Below, some lines carry pictures; leave those pictures out and retype exactly the lines from the one with "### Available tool" through the one with "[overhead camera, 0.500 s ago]".

*SOURCE DATA*
*** Begin section ***

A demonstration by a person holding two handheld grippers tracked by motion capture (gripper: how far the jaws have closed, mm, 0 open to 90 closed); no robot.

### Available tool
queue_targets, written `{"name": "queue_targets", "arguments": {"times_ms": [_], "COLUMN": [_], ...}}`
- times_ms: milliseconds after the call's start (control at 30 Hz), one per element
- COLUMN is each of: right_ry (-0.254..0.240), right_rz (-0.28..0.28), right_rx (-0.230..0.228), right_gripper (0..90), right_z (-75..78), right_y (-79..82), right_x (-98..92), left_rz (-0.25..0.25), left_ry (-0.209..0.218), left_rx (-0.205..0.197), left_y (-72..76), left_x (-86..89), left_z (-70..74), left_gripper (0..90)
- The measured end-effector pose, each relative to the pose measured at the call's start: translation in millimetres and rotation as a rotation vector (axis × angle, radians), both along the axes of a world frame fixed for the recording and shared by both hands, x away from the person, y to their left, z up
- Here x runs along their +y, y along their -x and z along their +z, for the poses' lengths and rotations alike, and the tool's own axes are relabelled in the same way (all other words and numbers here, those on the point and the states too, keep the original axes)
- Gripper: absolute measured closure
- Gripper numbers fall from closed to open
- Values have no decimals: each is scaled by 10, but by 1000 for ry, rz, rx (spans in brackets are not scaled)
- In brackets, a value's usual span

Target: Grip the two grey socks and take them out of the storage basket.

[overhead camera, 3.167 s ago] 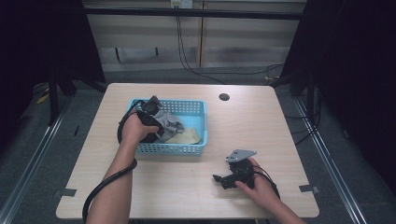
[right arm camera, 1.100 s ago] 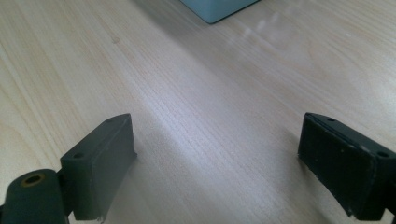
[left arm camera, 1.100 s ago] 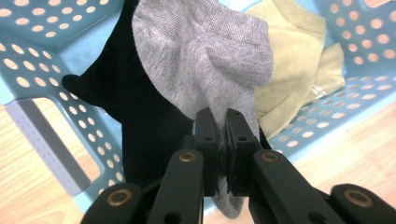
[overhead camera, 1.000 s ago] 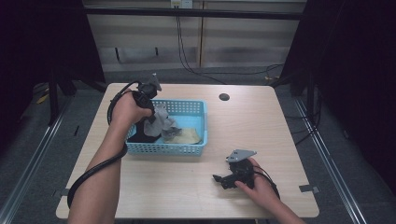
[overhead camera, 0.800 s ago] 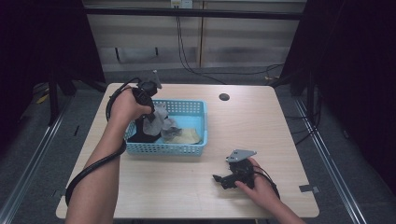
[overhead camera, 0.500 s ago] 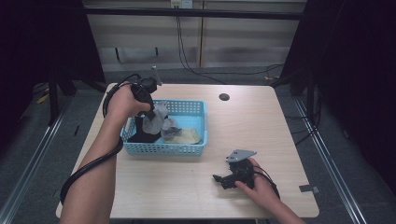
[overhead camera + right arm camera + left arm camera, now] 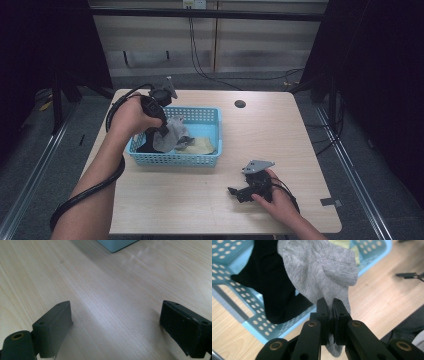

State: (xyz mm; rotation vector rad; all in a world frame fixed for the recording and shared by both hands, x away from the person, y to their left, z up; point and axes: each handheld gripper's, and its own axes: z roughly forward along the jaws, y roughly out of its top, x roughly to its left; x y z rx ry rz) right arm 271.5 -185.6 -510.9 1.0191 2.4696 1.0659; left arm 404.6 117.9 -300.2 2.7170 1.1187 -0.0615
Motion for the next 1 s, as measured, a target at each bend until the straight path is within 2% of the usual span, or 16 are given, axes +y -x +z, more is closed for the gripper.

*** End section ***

*SOLUTION TO THE PROBLEM*
### Available tool
queue_targets, written `{"name": "queue_targets", "arguments": {"times_ms": [_], "COLUMN": [_], ...}}`
- times_ms: milliseconds after the call's start (control at 30 Hz), one per element
- COLUMN is each of: right_ry (-0.254..0.240), right_rz (-0.28..0.28), right_rx (-0.230..0.228), right_gripper (0..90), right_z (-75..78), right_y (-79..82), right_x (-98..92), left_rz (-0.25..0.25), left_ry (-0.209..0.218), left_rx (-0.205..0.197), left_y (-72..76), left_x (-86..89), left_z (-70..74), left_gripper (0..90)
- The measured end-effector pose, each relative to the pose measured at the call's start: translation in millimetres and rotation as a rotation vector (axis × angle, radians), both along the axes of a world frame fixed for the recording and shared by both hands, x away from the person, y to their left, z up
- Here x runs along their +y, y along their -x and z along their +z, for the poses' lengths and rotations alike, and the tool's own axes are relabelled in the same way (all other words and numbers here, those on the point and the states too, keep the original axes)
- Gripper: absolute measured closure
- Gripper numbers fall from closed to open
- Values have no decimals: each is scaled by 10, but by 1000 for ry, rz, rx (spans in brackets are not scaled)
- In brackets, a value's usual span

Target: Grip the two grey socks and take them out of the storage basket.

[overhead camera, 3.167 s ago] 
[right arm camera, 1.100 s ago] 
[left arm camera, 1.100 s ago] 
[overhead camera, 1.000 s ago] 
[overhead camera, 0.800 s ago] 
[overhead camera, 0.500 s ago] 

No additional answer is needed here.